The Mazovian Lowland (Nizina Mazowiecka, /pl/), also known as the Masovian Plain, is the largest geographical region in central Poland, roughly covering the historical region of Masovia. Sometimes it is also categorized as including Mazovian-Podlasian Lowlands which together form part of the greater North European Plain.

The Plain is located in the valleys of three large rivers: Vistula, Bug and Narew. Although relatively densely populated and urbanized, the Mazovian Lowland is covered by several large forest complexes that once were a part of a dense primaeval forest covering much of Poland: Kampinos Forest, Kurpie Forest, White Forest, Kozienice Forest and Green Forest. Until the mid-17th century it was also the home of the last documented aurochs herds.

==Geography==
Tectonically, the Mazovian Lowland is a stable, safe area of the so-called Mazovian Hutch, that is area composed of interwinding layers of Cenozoic aqueous rocks and sands. The surface of the area was shaped by the presence of Scandinavian ice sheet during the Ice Age. As the area was the southernmost border of the ice sheet's presence, the northern and southern parts of the plain differ significantly: the former is a vast open space while the latter is more rough terrain. The southern part is also covered by many gorges created during the Baltic Glacier. The central part of the Mazovian Lowland, the so-called Warsaw Cauldron, as well as the valleys of Radomka and Pilica rivers are covered by a number of parabolic dunes.

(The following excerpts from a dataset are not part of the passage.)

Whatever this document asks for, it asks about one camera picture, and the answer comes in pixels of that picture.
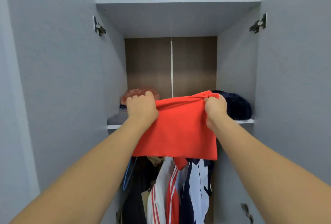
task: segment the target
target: person
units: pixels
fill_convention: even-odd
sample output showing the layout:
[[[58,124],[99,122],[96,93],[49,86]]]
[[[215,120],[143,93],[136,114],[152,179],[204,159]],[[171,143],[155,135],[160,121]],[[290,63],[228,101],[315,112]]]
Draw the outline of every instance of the person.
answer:
[[[73,164],[10,224],[99,223],[140,137],[157,119],[151,92],[127,99],[128,119]],[[226,113],[220,96],[205,99],[207,126],[234,165],[266,223],[331,223],[331,188],[263,145]]]

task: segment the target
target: person's left hand
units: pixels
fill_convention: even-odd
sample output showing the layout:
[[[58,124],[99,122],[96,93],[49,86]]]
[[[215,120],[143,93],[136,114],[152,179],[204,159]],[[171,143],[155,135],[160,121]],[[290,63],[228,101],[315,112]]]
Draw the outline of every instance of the person's left hand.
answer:
[[[129,118],[146,124],[147,127],[150,127],[159,116],[153,93],[150,91],[147,91],[145,95],[128,97],[126,107]]]

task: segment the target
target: red shirt
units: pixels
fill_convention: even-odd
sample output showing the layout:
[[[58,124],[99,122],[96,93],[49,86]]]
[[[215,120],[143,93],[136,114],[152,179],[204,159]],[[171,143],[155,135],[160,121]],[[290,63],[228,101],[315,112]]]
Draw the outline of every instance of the red shirt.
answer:
[[[187,97],[155,101],[158,119],[141,137],[132,156],[185,157],[217,160],[216,137],[206,125],[206,97],[201,92]]]

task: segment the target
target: person's left arm
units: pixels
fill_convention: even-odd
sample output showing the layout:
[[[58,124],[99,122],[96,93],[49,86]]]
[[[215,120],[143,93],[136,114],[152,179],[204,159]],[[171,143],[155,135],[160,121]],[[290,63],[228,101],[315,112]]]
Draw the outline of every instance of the person's left arm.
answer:
[[[151,92],[127,99],[128,119],[73,164],[10,224],[99,223],[109,207],[130,157],[159,112]]]

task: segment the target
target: door hinge
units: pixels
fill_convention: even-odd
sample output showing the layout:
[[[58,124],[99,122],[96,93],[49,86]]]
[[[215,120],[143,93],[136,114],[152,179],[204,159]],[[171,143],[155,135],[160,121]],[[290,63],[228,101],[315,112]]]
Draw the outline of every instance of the door hinge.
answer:
[[[253,224],[254,223],[254,218],[251,214],[249,214],[248,205],[246,203],[241,203],[240,205],[241,205],[241,209],[246,214],[246,217],[249,218],[250,224]]]
[[[105,28],[103,28],[98,22],[95,16],[93,16],[94,21],[94,31],[99,33],[99,36],[106,33]]]
[[[254,31],[254,33],[259,33],[260,31],[260,27],[262,27],[263,29],[265,29],[267,27],[267,13],[265,13],[260,20],[258,20],[253,26],[251,26],[249,28],[249,31]]]

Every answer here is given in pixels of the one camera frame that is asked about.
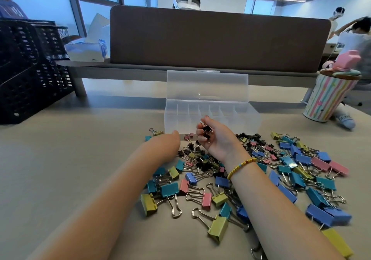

Much of the agriculture is devoted to fruit production. The soils are mostly of bielica type, that is white sands on a layer of glacial age clay and sedimentary rocks. The river net of the area is extensive and includes Vistula, Narew, Bug, Pilica, Wieprz and Wkra rivers, all of which have their source outside of the region. The climate of Mazovian Lowland is temperate continental, with average temperatures in summer period ranging from 18 °C to 18,5 °C. The average rainfall is among the lowest in Poland and does not exceed 500 mm yearly in the central parts of the area and 600 mm in the border areas.